Monday, April 20, 2009

Letter to El Zarape Mexican restaurant

Manager
El Zarape
4642 Park Boulevard
San Diego, California 92116

Phone: (619) 692-1652

Dear Sir or Madam:

We visited your restaurant for the second time on April 17, 2009. We were very excited because the first time at El Zarape we really enjoyed your Mahi Mahi taco, lobster taco and fish taco. Though we were disappointed with the salmon taco, our first overall experience was good. The Mahi Mahi and lobster were flavorful and cooked properly, as was the fish taco. However, the fish taco benefited more from its sauce than from the flavor of the fish or breading, both of which were totally unseasoned.

On our most recent visit, we tried the fish taco plate and calamari burrito, along with the hot salsa rojo and avocado salsa verde. As usual, both salsas were excellent. The avocado salsa had a very clean, refreshing flavor. It was creamy and still provided the kick we wanted. It had fresh avocado flavor that did not dominate the salsa but rather enhanced the overall flavor. The salsa rojo was fiery while still letting the other fresh ingredients shine.

The salsas were necessary, unfortunately, because the tacos and burrito were extremely bland and unseasoned. We ordered from the specials board outside, which advertised a calamari burrito found for the same price ($5.99) on the regular menu inside. My favorite seafood tacos are the calamari tacos at the Brigantine so I was excited to see the calamari burrito on the menu.
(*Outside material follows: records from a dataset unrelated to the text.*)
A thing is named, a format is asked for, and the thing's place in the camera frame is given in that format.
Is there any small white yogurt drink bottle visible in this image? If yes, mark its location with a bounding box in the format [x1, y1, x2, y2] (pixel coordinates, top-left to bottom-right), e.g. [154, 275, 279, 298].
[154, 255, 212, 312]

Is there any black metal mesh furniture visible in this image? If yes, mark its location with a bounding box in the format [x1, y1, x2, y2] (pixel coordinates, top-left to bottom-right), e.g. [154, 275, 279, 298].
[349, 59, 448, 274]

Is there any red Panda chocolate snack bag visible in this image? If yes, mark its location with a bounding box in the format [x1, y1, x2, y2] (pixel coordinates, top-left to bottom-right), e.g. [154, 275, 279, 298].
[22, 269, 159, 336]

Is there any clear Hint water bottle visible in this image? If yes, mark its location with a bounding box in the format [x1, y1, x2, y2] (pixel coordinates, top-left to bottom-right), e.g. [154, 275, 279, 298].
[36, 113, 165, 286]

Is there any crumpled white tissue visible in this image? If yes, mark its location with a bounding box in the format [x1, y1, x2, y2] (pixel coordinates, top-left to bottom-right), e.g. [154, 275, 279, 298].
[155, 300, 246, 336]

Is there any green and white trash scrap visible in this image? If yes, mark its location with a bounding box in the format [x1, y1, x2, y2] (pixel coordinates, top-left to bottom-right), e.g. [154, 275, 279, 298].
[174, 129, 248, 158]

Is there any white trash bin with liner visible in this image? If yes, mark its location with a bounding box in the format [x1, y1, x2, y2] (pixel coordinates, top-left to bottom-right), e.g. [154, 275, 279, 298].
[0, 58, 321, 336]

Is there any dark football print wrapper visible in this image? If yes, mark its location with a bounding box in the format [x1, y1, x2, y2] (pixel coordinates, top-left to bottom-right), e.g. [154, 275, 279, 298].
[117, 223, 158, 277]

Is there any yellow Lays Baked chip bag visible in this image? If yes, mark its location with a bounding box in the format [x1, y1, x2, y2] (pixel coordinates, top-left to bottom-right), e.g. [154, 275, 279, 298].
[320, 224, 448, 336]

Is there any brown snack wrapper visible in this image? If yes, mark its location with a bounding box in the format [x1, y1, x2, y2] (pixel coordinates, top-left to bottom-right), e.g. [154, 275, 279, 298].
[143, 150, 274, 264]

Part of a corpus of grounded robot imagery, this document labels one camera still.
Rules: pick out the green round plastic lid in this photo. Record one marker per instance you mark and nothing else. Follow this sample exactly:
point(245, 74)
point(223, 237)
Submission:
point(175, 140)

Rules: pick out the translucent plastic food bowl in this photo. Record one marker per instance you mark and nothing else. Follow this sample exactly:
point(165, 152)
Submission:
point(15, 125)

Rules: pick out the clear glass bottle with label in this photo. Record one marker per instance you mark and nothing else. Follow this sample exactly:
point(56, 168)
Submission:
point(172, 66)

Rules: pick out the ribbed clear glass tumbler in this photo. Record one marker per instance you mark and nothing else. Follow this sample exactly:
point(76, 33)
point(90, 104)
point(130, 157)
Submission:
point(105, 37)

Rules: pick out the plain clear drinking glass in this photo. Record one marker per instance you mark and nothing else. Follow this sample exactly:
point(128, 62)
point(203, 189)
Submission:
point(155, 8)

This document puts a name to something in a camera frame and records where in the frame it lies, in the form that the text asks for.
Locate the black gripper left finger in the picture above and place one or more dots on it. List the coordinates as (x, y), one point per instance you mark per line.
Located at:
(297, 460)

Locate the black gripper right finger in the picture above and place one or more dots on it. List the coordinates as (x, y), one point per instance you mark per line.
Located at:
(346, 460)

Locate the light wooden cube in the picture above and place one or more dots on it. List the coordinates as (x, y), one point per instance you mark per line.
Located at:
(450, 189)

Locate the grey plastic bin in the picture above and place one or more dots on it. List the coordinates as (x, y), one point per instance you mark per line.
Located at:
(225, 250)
The fresh green leaf lettuce in the burrito was a good choice and served as a perfect textural contrast with the other ingredients. However, the burrito contained large cubes of totally unseasoned calamari. These large chunks were extremely unpleasant in the mouth because of the texture they held due to their thickness. It was clear that a large piece of calamari was breaded and deep fried and simply cut into big pieces, causing most of the breading to flake or fall off. My dining partner tried the burrito and spit it out because the texture was too much for her to stomach. She normally loves calamari. The calamari had no flavor whatsoever, which made the burrito even harder to eat. I was also sad to see large pieces of obviously refrigerated and mealy tomatoes in the burrito. I had to hand pick them from the burrito because they were revolting.

The freshly fried chips served with my burrito were well salted and terrific. They and the salsa were easily the best part of our meal.

The fish taco plate (also on the specials board) featured two of your famous fried fish tacos and the standard rice and beans on the side. While the fish was cooked perfectly and the batter was light and flaky, salt and pepper had completely missed both fish and batter. Simple, basic seasoning would have significantly enhanced their flavor. Sadly, the beans and rice were equally bland and the crust on the refried beans announced that they had been cooking for too long. The rice, totally lacking flavor, left an oily ring on the plate.

While we were dining, we noticed a very long line and wished that we had asked the people in line what they were ordering. The calamari burrito I was served was not good enough to be on the menu, let alone the specials board. If you are going to continue serving it, we would suggest that the calamari at least be prepared with basic seasoning (salt and pepper) and cut into much smaller pieces or, better yet, served as individually breaded and fried strips.

Although your restaurant seems to use a fair amount of fresh produce, the tomatoes on my burrito were not properly cared for and robbed of all flavor. It is far better to put no tomatoes on a dish than mealy, refrigerated tomatoes. We were excited about your large, unique menu and use of mostly fresh ingredients. However, attention to detail (e.g., simple salt and pepper on fish before frying) would have made all the difference. There are hundreds of taco shops in San Diego County and although many are barely mediocre, we traveled 20 minutes to eat at El Zarape because we loved the concept you were working under. More Mexican restaurants in San Diego should be conscious of making food with fresh ingredients and quality seafood. Our only criticism is that the obviously high-quality ingredients didn’t live up to their potential because you didn’t take the time to do the small things that would allow them to taste as good as they should have.